Give the entries again exactly, every one of them.

Items from a data source:
=== Section Start ===
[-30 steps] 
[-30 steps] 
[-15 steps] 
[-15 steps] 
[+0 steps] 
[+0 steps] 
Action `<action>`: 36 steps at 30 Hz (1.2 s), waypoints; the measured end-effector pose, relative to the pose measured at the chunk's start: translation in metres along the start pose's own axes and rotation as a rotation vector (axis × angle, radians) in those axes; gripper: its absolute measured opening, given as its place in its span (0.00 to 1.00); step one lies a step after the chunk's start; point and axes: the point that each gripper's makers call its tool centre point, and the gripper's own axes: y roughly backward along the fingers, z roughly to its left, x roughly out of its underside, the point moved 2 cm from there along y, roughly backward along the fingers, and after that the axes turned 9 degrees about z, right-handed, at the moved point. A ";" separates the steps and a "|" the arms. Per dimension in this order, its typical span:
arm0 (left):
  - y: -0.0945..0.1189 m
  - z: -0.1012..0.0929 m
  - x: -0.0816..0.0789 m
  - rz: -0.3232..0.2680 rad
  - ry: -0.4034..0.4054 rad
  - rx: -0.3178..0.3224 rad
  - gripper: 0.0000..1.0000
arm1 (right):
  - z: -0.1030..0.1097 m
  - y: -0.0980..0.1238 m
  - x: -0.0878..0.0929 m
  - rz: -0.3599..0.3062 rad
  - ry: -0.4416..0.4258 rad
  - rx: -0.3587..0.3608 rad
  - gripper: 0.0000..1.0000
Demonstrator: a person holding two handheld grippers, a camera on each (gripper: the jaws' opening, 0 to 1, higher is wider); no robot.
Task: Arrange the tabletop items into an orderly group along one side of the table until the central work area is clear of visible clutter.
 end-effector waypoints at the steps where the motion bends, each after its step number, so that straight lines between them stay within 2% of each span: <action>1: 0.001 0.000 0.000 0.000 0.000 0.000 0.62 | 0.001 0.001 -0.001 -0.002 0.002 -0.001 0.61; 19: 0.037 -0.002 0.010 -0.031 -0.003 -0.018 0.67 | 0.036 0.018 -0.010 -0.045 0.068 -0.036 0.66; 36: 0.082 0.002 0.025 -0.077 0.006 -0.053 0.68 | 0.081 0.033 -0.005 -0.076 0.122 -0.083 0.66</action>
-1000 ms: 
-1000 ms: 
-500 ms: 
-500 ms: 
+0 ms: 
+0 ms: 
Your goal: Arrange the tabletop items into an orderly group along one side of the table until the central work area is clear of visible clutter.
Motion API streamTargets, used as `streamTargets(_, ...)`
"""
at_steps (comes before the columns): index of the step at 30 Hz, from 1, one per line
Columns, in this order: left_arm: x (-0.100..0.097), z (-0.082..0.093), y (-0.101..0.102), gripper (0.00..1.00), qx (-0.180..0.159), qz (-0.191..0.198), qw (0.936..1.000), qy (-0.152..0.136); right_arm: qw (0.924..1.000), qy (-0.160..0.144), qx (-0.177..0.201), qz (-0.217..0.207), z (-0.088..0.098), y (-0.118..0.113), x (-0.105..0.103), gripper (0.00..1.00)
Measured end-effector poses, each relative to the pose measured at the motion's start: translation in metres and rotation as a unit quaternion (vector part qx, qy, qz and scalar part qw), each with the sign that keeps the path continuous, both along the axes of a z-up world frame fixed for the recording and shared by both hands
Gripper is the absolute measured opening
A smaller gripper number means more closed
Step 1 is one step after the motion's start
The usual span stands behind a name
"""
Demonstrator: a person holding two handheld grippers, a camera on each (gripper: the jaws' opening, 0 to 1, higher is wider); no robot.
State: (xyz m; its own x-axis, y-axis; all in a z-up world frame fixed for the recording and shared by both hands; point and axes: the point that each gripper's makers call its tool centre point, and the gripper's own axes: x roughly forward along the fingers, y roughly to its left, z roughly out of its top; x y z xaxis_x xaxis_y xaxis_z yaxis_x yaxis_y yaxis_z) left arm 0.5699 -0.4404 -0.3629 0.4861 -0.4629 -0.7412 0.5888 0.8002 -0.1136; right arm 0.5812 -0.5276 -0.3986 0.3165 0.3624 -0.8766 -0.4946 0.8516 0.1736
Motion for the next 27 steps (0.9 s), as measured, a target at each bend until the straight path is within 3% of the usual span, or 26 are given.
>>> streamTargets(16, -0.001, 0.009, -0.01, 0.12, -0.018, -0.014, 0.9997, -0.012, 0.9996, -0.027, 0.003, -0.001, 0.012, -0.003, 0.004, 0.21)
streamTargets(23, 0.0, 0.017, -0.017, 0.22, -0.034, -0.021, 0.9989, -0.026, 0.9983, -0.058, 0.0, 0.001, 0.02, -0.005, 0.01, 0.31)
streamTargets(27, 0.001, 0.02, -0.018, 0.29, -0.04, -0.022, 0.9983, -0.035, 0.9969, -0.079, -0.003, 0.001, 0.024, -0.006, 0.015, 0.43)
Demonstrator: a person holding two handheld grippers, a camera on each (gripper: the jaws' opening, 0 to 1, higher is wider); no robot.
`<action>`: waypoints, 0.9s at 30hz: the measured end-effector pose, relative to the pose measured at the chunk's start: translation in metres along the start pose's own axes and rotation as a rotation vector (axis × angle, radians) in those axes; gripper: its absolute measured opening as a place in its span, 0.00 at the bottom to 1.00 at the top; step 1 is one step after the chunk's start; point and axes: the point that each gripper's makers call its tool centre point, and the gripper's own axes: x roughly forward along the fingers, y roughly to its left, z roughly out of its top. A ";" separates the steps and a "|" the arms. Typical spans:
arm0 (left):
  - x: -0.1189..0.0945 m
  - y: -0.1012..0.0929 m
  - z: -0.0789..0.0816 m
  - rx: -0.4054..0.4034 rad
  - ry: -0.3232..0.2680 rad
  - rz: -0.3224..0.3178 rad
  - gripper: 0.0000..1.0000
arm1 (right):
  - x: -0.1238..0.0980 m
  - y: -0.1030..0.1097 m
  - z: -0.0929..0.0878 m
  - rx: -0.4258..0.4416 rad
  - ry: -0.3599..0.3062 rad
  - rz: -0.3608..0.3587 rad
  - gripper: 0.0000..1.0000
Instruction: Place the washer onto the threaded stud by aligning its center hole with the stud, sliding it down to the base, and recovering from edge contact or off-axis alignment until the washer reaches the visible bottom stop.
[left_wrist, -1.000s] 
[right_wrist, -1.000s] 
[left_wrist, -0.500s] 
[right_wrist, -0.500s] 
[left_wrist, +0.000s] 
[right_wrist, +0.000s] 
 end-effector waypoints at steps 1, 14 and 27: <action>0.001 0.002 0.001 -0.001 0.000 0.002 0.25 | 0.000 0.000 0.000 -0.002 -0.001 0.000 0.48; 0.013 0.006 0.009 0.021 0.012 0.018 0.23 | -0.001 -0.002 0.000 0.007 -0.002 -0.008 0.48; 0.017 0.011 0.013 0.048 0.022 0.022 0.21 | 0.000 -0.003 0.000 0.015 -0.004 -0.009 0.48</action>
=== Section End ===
SOLVED PROBLEM:
[-30 steps] 
[-30 steps] 
[-15 steps] 
[-15 steps] 
[+0 steps] 
[+0 steps] 
Action `<action>`: 36 steps at 30 Hz (1.2 s), waypoints; the measured end-effector pose, relative to the pose measured at the chunk's start: translation in metres along the start pose's own axes and rotation as a rotation vector (axis × angle, radians) in those axes; gripper: its absolute measured opening, given as its place in its span (0.00 to 1.00); step one lies a step after the chunk's start; point and axes: the point that each gripper's makers call its tool centre point, and the gripper's own axes: y roughly backward along the fingers, z roughly to its left, x roughly out of its underside, the point moved 2 cm from there along y, roughly backward along the fingers, and after that the axes turned 9 degrees about z, right-handed, at the moved point. A ";" separates the steps and a "|" the arms. Per dimension in this order, its typical span:
arm0 (left):
  - y: -0.0945..0.1189 m
  - z: -0.1012..0.0929 m
  - x: -0.0816..0.0789 m
  - rz: -0.3232..0.2680 rad
  - ry: -0.4034..0.4054 rad
  - rx: -0.3178..0.3224 rad
  - gripper: 0.0000..1.0000
arm1 (right):
  - z: -0.1030..0.1097 m
  - y: -0.0980..0.1238 m
  - x: -0.0878..0.0929 m
  - rz: -0.3599..0.3062 rad
  - ry: -0.4416..0.4258 rad
  - rx: -0.3587..0.3608 rad
  - gripper: 0.0000..1.0000
Demonstrator: a person holding two handheld grippers, a camera on each (gripper: the jaws' opening, 0 to 1, higher is wider); no robot.
Task: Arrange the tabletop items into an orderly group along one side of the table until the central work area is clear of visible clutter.
 end-effector waypoints at the steps where the motion bends, each after its step number, so that straight lines between them stay within 2% of each span: <action>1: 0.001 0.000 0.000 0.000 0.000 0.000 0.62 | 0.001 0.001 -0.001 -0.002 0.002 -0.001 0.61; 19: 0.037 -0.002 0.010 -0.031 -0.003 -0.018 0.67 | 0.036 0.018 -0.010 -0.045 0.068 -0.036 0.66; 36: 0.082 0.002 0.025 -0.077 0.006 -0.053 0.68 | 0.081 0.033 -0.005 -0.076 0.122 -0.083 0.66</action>
-1000 ms: 
-1000 ms: 
-500 ms: 
-500 ms: 
+0 ms: 
+0 ms: 
Your goal: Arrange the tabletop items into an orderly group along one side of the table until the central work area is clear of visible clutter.
Motion API streamTargets, used as `streamTargets(_, ...)`
"""
at_steps (comes before the columns): index of the step at 30 Hz, from 1, one per line
Columns, in this order: left_arm: x (-0.100..0.097), z (-0.082..0.093), y (-0.101..0.102), gripper (0.00..1.00), qx (-0.180..0.159), qz (-0.191..0.198), qw (0.936..1.000), qy (-0.152..0.136); right_arm: qw (0.924..1.000), qy (-0.160..0.144), qx (-0.177..0.201), qz (-0.217..0.207), z (-0.088..0.098), y (-0.118..0.113), x (-0.105..0.103), gripper (0.00..1.00)
Measured end-effector poses, each relative to the pose measured at the motion's start: translation in metres and rotation as a unit quaternion (vector part qx, qy, qz and scalar part qw), each with the sign that keeps the path continuous, both along the axes of a z-up world frame fixed for the recording and shared by both hands
Gripper is the absolute measured opening
A smaller gripper number means more closed
Step 1 is one step after the motion's start
The usual span stands behind a name
"""
Demonstrator: a person holding two handheld grippers, a camera on each (gripper: the jaws' opening, 0 to 1, higher is wider); no robot.
State: (xyz m; its own x-axis, y-axis; all in a z-up world frame fixed for the recording and shared by both hands; point and axes: the point that each gripper's makers call its tool centre point, and the gripper's own axes: x roughly forward along the fingers, y roughly to its left, z roughly out of its top; x y z xaxis_x xaxis_y xaxis_z yaxis_x yaxis_y yaxis_z) left arm 0.5699 -0.4404 -0.3629 0.4861 -0.4629 -0.7412 0.5888 0.8002 -0.1136; right arm 0.5812 -0.5276 -0.3986 0.3165 0.3624 -0.8766 -0.4946 0.8516 0.1736
Motion for the next 27 steps (0.9 s), as measured, a target at each bend until the straight path is within 3% of the usual span, or 26 are given.
>>> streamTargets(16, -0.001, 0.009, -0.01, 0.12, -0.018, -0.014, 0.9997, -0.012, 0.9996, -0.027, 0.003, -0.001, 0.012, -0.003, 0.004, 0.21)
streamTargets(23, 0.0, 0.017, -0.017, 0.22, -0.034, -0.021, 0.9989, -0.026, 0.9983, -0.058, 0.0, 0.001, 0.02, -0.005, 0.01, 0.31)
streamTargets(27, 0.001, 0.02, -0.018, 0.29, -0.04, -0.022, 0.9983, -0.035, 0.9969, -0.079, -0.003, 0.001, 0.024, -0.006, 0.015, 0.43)
Demonstrator: a person holding two handheld grippers, a camera on each (gripper: the jaws' opening, 0 to 1, higher is wider); no robot.
`<action>`: waypoints, 0.9s at 30hz: the measured end-effector pose, relative to the pose measured at the chunk's start: translation in metres along the start pose's own axes and rotation as a rotation vector (axis × angle, radians) in those axes; gripper: its absolute measured opening as a place in its span, 0.00 at the bottom to 1.00 at the top; step 1 is one step after the chunk's start; point and axes: the point that each gripper's makers call its tool centre point, and the gripper's own axes: x roughly forward along the fingers, y roughly to its left, z roughly out of its top. A ";" separates the steps and a "|" the arms. Typical spans:
arm0 (left):
  - x: -0.1189..0.0945 m
  - y: -0.1012..0.0929 m
  - z: -0.0789..0.0816 m
  - rx: -0.4054..0.4034 rad
  - ry: -0.3232..0.2680 rad
  - rz: -0.3224..0.3178 rad
  - gripper: 0.0000..1.0000
arm1 (right):
  - x: -0.1238..0.0980 m
  - y: -0.1030..0.1097 m
  - z: -0.0929..0.0878 m
  - rx: -0.4258..0.4416 rad
  - ry: -0.3599..0.3062 rad
  - rz: -0.3608..0.3587 rad
  - gripper: 0.0000..1.0000
Instruction: Place the washer onto the threaded stud by aligning its center hole with the stud, sliding it down to the base, and recovering from edge contact or off-axis alignment until the washer reaches the visible bottom stop.
[left_wrist, -1.000s] 
[right_wrist, -1.000s] 
[left_wrist, -0.500s] 
[right_wrist, -0.500s] 
[left_wrist, +0.000s] 
[right_wrist, +0.000s] 
 end-effector waypoints at steps 1, 14 and 27: <action>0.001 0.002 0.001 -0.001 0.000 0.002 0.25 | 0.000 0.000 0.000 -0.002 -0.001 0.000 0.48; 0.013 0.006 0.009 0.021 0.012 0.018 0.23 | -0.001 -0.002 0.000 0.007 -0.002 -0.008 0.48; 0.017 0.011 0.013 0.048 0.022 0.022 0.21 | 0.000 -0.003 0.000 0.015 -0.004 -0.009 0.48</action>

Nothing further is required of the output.